Il allait trop vite, marchait à trop grandes enjambées, un homme massif se précipitant sans retenue, dévalant presque au pas de course les marches de pierre accrochées à la face interne des remparts de Dijon. Cendres s’arrêta, pour le regarder descendre, un homme de large carrure en robe de prêtre, qui s’enfonçait en jouant des coudes au long de la rue pavée, entre les femmes chargées de paniers, les gardes, les chiens toujours en train de traîner dans les jambes, les enfants qui jouaient à la balle.
« Godfrey…»
Elle constata que Rochester et Huw ne se trouvaient effectivement pas loin du pied de l’escalier. Le petit Gallois tenait une pinte de quelque chose et, sous les yeux de Cendres, Thomas Rochester donna au jeune serveur de la taverne de la menue monnaie en échange de bière et de pain.

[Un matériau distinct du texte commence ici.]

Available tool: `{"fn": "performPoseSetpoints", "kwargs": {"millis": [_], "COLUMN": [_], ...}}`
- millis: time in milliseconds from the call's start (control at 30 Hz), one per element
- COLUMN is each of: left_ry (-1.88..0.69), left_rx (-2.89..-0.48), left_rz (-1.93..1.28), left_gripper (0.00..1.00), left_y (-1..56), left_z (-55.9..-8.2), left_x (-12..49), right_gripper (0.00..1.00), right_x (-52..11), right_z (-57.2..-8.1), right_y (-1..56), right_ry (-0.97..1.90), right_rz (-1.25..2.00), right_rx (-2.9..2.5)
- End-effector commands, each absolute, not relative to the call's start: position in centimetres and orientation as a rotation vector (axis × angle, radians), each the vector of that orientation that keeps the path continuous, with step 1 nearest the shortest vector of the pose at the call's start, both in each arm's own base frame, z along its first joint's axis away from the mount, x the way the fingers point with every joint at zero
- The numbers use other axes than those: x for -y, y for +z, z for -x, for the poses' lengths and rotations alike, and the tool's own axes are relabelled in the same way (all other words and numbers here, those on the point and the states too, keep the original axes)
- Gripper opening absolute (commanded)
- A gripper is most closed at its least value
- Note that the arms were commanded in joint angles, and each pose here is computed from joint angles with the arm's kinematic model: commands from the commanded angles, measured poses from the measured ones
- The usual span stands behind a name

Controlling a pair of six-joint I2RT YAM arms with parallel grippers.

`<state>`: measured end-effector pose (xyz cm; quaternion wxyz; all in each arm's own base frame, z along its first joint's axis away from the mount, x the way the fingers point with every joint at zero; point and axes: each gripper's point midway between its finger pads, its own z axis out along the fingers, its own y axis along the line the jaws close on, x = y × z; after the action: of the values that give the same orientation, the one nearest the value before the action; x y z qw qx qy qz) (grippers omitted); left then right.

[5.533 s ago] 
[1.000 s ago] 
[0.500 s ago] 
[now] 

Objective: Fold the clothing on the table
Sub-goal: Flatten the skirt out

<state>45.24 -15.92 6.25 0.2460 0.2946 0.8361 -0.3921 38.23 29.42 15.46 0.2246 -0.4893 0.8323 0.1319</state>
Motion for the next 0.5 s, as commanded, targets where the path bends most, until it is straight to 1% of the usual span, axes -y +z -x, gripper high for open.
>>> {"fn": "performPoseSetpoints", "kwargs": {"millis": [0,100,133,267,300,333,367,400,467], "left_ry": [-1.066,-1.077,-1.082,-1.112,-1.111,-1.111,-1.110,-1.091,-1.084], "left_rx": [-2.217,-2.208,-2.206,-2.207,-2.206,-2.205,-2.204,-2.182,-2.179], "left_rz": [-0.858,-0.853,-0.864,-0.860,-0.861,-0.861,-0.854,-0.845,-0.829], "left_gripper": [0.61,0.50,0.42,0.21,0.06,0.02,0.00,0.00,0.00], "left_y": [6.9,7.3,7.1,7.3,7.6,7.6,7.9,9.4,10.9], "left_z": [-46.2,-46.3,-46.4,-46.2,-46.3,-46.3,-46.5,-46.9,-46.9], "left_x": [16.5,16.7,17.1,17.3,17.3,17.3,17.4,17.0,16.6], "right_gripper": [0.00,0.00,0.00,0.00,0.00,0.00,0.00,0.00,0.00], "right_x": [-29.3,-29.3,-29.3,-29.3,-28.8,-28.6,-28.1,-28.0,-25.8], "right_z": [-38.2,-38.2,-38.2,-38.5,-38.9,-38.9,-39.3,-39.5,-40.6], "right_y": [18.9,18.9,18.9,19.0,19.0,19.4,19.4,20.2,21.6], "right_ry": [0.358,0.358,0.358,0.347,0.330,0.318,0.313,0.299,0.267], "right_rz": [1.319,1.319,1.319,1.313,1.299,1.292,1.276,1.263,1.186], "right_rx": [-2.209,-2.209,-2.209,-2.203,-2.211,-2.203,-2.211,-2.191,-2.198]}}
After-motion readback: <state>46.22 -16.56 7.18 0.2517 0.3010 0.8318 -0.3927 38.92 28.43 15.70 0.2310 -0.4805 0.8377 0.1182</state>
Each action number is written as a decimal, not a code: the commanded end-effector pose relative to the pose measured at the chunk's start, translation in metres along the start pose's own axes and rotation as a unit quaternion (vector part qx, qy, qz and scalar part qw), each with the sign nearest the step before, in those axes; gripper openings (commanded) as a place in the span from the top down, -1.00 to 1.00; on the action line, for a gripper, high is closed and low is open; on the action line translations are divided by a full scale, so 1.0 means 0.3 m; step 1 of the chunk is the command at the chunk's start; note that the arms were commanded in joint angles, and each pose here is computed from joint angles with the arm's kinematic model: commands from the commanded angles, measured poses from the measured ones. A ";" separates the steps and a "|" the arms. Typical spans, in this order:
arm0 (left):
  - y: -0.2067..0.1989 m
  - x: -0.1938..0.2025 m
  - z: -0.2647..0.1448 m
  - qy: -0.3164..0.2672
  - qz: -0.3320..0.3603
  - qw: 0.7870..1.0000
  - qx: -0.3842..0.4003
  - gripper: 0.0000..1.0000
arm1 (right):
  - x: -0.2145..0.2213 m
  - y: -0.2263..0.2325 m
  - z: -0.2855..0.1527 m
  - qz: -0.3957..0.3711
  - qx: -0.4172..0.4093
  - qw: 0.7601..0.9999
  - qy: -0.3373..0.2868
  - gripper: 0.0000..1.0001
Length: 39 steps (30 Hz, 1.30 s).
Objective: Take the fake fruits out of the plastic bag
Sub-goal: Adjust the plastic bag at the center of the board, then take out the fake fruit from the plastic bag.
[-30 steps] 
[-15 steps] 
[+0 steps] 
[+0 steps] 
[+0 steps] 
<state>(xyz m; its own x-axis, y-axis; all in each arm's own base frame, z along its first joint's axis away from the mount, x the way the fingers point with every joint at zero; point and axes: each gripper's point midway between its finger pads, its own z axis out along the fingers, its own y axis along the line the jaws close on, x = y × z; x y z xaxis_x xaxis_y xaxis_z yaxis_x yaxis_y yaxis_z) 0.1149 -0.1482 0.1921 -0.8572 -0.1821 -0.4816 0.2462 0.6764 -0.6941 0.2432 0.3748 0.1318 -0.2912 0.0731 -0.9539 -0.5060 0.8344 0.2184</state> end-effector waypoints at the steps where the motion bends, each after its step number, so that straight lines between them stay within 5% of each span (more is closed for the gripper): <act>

« Ah, merde. Oh, Godfrey…»
Toujours partagée sur l’idée de se lancer à ses trousses, de tenter de le retrouver dans la foule, Cendres aperçut une tête blonde au pied des marches, au-dessous d’elle.
Son cœur s’arrêta. Rochester leva la tête, dit quelques mots et fit signe à l’homme de passer – un homme qui, alors qu’il entamait l’ascension de l’escalier, n’était pas un homme du tout : c’était Floria del Guiz, et non son frère.